EXPLAINING AND HARNESSING
ADVERSARIAL EXAMPLES
Ian J. Goodfellow, Jonathon Shlens & Christian Szegedy
Google Inc., Mountain View, CA
{goodfellow,shlens,szegedy}@google.com
ABSTRACT
Several machine learning models, including neural networks, consistently misclassify adversarial examples—inputs formed by applying small but intentionally worst-case perturbations to examples from the dataset, such that the perturbed input results in the model outputting an incorrect answer with high confidence. Early attempts at explaining this phenomenon focused on nonlinearity and overfitting.

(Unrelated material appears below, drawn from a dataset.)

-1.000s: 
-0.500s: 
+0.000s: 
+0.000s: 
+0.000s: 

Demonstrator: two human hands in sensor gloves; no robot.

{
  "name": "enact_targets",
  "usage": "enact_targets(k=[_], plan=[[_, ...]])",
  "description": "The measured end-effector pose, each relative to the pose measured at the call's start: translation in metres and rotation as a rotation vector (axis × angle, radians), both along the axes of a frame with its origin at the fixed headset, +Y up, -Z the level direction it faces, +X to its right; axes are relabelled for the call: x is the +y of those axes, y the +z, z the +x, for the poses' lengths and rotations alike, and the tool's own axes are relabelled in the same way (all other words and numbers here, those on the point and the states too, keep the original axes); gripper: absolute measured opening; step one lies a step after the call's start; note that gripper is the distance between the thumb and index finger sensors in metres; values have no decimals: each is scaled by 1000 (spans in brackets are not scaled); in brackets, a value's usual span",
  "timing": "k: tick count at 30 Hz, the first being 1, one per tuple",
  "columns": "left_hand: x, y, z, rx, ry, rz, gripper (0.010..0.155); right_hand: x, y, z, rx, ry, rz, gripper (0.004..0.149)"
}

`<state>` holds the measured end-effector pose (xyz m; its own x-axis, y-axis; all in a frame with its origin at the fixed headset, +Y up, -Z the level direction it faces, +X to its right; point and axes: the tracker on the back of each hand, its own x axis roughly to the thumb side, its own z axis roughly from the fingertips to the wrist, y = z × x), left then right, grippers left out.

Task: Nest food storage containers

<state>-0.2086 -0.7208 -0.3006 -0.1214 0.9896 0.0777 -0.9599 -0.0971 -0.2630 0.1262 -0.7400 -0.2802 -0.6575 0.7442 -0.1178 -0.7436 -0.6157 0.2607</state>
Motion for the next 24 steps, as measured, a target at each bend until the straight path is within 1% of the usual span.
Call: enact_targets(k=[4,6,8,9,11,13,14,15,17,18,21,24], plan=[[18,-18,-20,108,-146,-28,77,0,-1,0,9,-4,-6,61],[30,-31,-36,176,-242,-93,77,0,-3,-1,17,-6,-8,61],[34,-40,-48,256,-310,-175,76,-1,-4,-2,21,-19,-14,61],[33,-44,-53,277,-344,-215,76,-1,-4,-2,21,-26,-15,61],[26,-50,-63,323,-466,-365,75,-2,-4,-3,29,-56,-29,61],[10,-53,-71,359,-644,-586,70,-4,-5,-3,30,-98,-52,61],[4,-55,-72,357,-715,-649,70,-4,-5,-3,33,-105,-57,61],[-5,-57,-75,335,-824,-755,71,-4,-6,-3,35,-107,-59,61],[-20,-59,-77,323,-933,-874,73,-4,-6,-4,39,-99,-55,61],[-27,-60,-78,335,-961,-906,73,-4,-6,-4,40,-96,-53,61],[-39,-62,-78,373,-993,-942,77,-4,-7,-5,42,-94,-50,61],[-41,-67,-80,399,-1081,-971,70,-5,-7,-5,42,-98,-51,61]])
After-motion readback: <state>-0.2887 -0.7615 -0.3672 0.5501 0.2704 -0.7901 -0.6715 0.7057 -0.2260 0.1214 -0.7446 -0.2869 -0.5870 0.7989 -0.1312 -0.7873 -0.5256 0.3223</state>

We argue instead that the primary cause of neural networks’ vulnerability to adversarial perturbation is their linear nature. This explanation is supported by new quantitative results while giving the first explanation of the most intriguing fact about them: their generalization across architectures and training sets. Moreover,this view yields a simple and fast method of generating adversarial examples. Using this approach to provide examples for adversarial training, we reduce the test set error of a maxout network on the MNIST dataset.
1 INTRODUCTION
Szegedy et al. (2014b) made an intriguing discovery: several machine learning models, including state-of-the-art neural networks, are vulnerable to adversarial examples. That is, these machine learning models misclassify examples that are only slightly different from correctly classified examples drawn from the data distribution. In many cases, a wide variety of models with different architectures trained on different subsets of the training data misclassify the same adversarial example.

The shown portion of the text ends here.